A public goods dilemma is a situation in which the whole group can benefit if some of the members give something for the common good but individuals benefit from "free riding" if enough others contribute. Public goods are defined by two characteristics: non-excludability and non-rivalry—meaning that anyone can benefit from them and one person's use of them does not hinder another person's use of them. An example is public broadcasting that relies on contributions from viewers. Since no single viewer is essential for providing the service, viewers can reap the benefits of the service without paying anything for it. If not enough people contribute, the service cannot be provided. In economics, the literature around public goods dilemmas refers to the phenomenon as the free-rider problem. The economic approach is broadly applicable and can refer to the free-riding that accompanies any sort of public good. In social psychology, the literature refers to this phenomenon as social loafing. Whereas free-riding is generally used to describe public goods, social loafing refers specifically to the tendency for people to exert less effort when in a group than when working alone.
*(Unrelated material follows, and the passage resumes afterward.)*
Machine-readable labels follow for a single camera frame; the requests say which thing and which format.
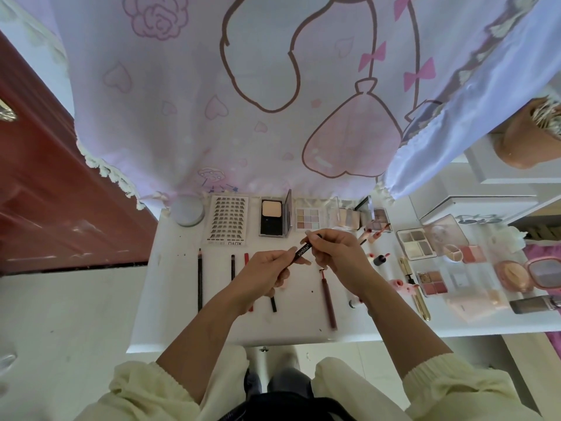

Public goods are goods that are nonrival and nonexcludable. A good is said to be nonrival if its consumption by one consumer does not in any way impact its consumption by another consumer. Additionally, a good is said to be nonexcludable if those who do not pay for the good cannot be kept from enjoying the benefits of the good. The nonexcludability aspect of public goods is where one facet of the collective action problem, known as the free-rider problem, comes into play. For instance, a company could put on a fireworks display and charge an admittance price of $10, but if community members could all view the fireworks display from their homes, most would choose not to pay the admittance fee. Thus, the majority of individuals would choose to free ride, discouraging the company from putting on another fireworks show in the future. Even though the fireworks display was surely beneficial to each of the individuals, they relied on those paying the admittance fee to finance the show. If everybody had assumed this position, however, the company putting on the show would not have been able to procure the funds necessary to buy the fireworks that provided enjoyment for so many individuals. This situation is indicative of a collective action problem because the individual incentive to free ride conflicts with the collective desire of the group to pay for a fireworks show for all to enjoy.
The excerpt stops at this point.